WORK TASK => Find the lines below holding the word "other" and copy each of them.

INFORMATION SUPPLIED =>
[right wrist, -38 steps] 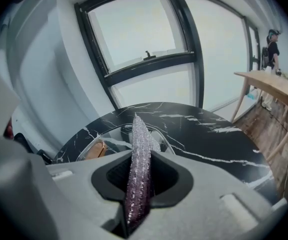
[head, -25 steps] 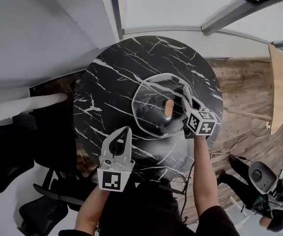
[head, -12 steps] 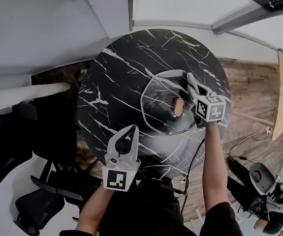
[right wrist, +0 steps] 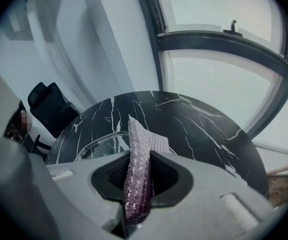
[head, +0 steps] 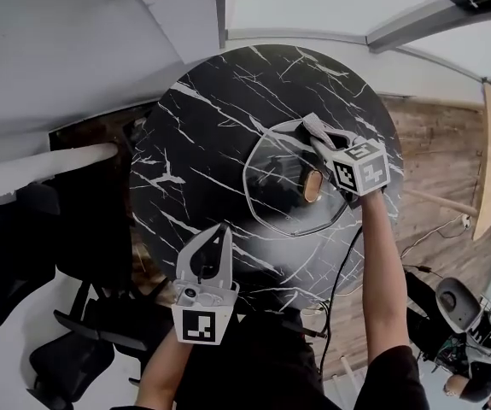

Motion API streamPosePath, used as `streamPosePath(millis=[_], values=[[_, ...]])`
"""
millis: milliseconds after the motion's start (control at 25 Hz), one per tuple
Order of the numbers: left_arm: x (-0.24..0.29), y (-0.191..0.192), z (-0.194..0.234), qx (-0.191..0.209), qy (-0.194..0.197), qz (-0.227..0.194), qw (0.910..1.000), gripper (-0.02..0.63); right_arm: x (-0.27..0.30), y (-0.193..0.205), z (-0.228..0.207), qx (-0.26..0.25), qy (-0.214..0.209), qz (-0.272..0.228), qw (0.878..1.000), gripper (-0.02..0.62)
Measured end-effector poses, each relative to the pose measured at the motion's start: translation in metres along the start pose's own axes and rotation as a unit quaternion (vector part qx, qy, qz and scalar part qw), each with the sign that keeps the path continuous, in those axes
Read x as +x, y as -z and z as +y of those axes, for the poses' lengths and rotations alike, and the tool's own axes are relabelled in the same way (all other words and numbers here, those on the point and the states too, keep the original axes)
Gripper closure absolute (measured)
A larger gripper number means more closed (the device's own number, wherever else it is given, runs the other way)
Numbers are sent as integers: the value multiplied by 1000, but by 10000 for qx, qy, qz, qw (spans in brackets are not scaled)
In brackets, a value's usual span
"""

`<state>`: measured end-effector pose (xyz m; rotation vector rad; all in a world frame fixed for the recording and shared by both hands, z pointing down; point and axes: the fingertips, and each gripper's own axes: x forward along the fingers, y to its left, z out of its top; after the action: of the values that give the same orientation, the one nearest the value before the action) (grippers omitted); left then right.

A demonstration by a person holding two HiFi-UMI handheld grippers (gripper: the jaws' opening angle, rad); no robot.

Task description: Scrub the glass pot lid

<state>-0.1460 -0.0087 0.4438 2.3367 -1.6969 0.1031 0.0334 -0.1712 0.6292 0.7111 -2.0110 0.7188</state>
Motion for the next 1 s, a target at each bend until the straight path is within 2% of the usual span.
streamPosePath(millis=[360,560,840,1000], values=[[3,0,-7,35,139,-42,9999,603,15,-7,20,-587,-353,303,9972,525],[-4,-2,-6,150,84,-81,9998,603,22,-11,37,-918,-514,449,9934,525],[-12,-5,6,271,58,-130,9995,603,32,-11,65,-1515,-828,648,9828,523],[-15,-10,11,240,-97,-222,9994,603,32,-11,88,-2085,-1083,713,9694,523]])
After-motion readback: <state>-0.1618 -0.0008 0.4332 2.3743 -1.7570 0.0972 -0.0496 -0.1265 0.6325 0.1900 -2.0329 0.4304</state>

RESULT =>
Read x as +x, y as -z and z as +y of those axes, for the poses' lengths and rotations alike, and the tool's own axes are relabelled in the same way (all other words and numbers here, those on the point and the states too, keep the original axes)
A larger gripper number means more closed (the device's own number, wherever else it is given, runs the other way)

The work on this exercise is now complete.